Parsing XSD Schema with XSOM in Java. How to access element and complex types

DUFF picture DUFF · Oct 30, 2011 · Viewed 17.3k times · Source

I’m having a lot of difficuly parsing an .XSD file with a XSOM in Java. I have two .XSD files one defines a calendar and the second the global types. I'd like to be able to read the calendar file and determine that:

calendar has 3 properties

  • Valid is an ENUM called eYN
  • Cal is a String
  • Status is a ENUM called eSTATUS

Calendar.xsd

<?xml version="1.0" encoding="UTF-8"?>
<xs:schema xmlns:xs="http://www.w3.org/2001/XMLSchema"
 xmlns:gtypes="http://www.btec.com/gtypes"
 elementFormDefault="qualified">
<xs:import namespace="http://www.btec.com/gtypes"
 schemaLocation="gtypes.xsd"/>
<xs:element name="CALENDAR">
  <xs:complexType>
    <xs:sequence>
      <xs:element name="Valid" type="eYN" minOccurs="0"/>
      <xs:element name="Cal" minOccurs="0">
        <xs:complexType>
          <xs:simpleContent>
            <xs:extension base="gtypes:STRING">
              <xs:attribute name="IsKey" type="xs:string" fixed="Y"/>
            </xs:extension>
          </xs:simpleContent>
        </xs:complexType>
      </xs:element>
      <xs:element name="Status" type="eSTATUS" minOccurs="0"/>
    </xs:sequence>
  </xs:complexType>
</xs:element>
<xs:complexType name="eSTATUS">
  <xs:simpleContent>
    <xs:extension base="gtypes:ENUM"/>
  </xs:simpleContent>
</xs:complexType>
<xs:complexType name="eYN">
  <xs:simpleContent>
    <xs:extension base="gtypes:ENUM"/>
  </xs:simpleContent>
</xs:complexType>

gtypes.xsd

<?xml version="1.0" encoding="UTF-8"?>
<xs:schema xmlns:xs="http://www.w3.org/2001/XMLSchema"
 targetNamespace="http://www.btec.com/gtypes"
 elementFormDefault="qualified">
<xs:complexType name="ENUM">
  <xs:simpleContent>
    <xs:extension base="xs:string">
      <xs:attribute name="TYPE" fixed="ENUM"/>
      <xs:attribute name="derived" use="optional"/>
      <xs:attribute name="readonly" use="optional"/>
      <xs:attribute name="required" use="optional"/>
    </xs:extension>
  </xs:simpleContent>
</xs:complexType>
<xs:complexType name="STRING">
  <xs:simpleContent>
    <xs:extension base="xs:string">
      <xs:attribute name="TYPE" use="optional"/>
      <xs:attribute name="derived" use="optional"/>
      <xs:attribute name="readonly" use="optional"/>
      <xs:attribute name="required" use="optional"/>
    </xs:extension>
  </xs:simpleContent>
</xs:complexType>
</xs:schema>

The code from my attempt to access this information is below.
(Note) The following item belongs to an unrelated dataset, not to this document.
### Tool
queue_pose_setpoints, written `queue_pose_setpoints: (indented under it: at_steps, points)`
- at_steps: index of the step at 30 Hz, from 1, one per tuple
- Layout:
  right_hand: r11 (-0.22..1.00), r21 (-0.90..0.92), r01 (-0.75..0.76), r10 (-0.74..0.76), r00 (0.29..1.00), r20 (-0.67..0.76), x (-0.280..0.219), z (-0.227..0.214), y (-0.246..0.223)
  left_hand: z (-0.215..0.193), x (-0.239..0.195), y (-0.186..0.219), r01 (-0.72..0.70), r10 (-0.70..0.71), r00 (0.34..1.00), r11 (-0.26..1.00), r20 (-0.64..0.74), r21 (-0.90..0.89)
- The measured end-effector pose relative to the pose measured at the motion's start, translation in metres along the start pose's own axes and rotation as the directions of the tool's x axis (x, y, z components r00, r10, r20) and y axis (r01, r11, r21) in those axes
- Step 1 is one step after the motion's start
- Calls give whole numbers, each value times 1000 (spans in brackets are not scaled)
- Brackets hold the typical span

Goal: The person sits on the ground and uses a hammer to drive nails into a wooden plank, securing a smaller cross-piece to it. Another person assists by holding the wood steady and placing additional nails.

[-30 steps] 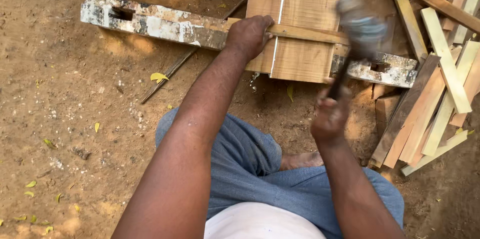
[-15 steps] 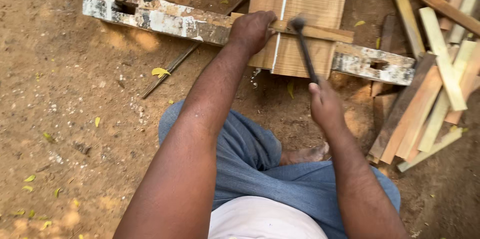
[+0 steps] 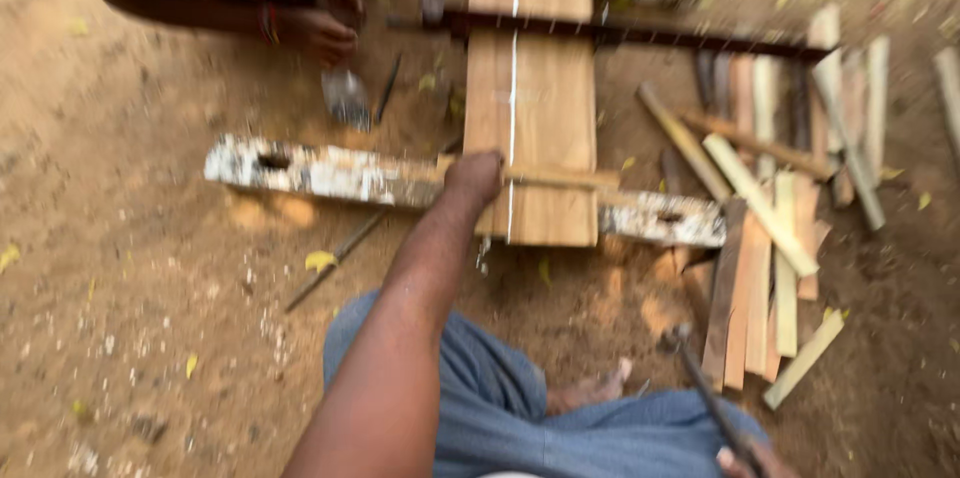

I'm pretty new to Java so any style criticism welcome.

I really need to know

  1. How to I access the complex type cal and see that it's a string?
  2. How do I access the definition of Status to see it's a enumeration of type eSTATUS emphasized text

I've has several attempts to access the right information via ComplexType and Elements and Content. However I'm just don't get it and I cannot find any examples that help. I expect (hope) the best method is (relatively) simple when you know how. So, once again, if anyone could point me in the right direction that would be a great help.

xmlfile = "Calendar.xsd"
XSOMParser parser = new XSOMParser();

parser.parse(new File(xmlfile));
XSSchemaSet sset = parser.getResult();
XSSchema s = sset.getSchema(1);
if (s.getTargetNamespace().equals("")) // this is the ns with all the stuff
       // in
{
  // try ElementDecls
  Iterator jtr = s.iterateElementDecls();
  while (jtr.hasNext())
  {
    XSElementDecl e = (XSElementDecl) jtr.next();
    System.out.print("got ElementDecls " + e.getName());
    // ok we've got a CALENDAR.. what next?
    // not this anyway
    /*  
     *
     * XSParticle[] particles = e.asElementDecl() for (final XSParticle p :
     * particles) { final XSTerm pterm = p.getTerm(); if
     * (pterm.isElementDecl()) { final XSElementDecl ed =
     * pterm.asElementDecl(); System.out.println(ed.getName()); }
     */
  }

  // try all Complex Types in schema
  Iterator<XSComplexType> ctiter = s.iterateComplexTypes();
  while (ctiter.hasNext())
  {
    // this will be a eSTATUS. Lets type and get the extension to 
    // see its a ENUM
    XSComplexType ct = (XSComplexType) ctiter.next();
    String typeName = ct.getName();
    System.out.println(typeName + newline);

    // as Content
    XSContentType content = ct.getContentType();
    // now what?
    // as Partacle?
    XSParticle p2 = content.asParticle();
    if (null != p2)
    {
      System.out.print("We got partical thing !" + newline);
      // might would be good if we got here but we never do :-(
    }

    // try complex type Element Decs
    List<XSElementDecl> el = ct.getElementDecls();
    for (XSElementDecl ed : el)
    {
      System.out.print("We got ElementDecl !" + ed.getName() + newline);
      // would be good if we got here but we never do :-(
    }

    Collection<? extends XSAttributeUse> c = ct.getAttributeUses();
    Iterator<? extends XSAttributeUse> i = c.iterator();
    while (i.hasNext())
    {
      XSAttributeDecl attributeDecl = i.next().getDecl();
      System.out.println("type: " + attributeDecl.getType());
      System.out.println("name:" + attributeDecl.getName());
    }
  }
}

Answer

DUFF picture DUFF · Nov 1, 2011

Well after a lot googling I think I've answered my own question. My proposed solution was hopelessly wide of the mark. The main problem was that the XSD has three namespaces and I was looking in the wrong one for the wrong thing.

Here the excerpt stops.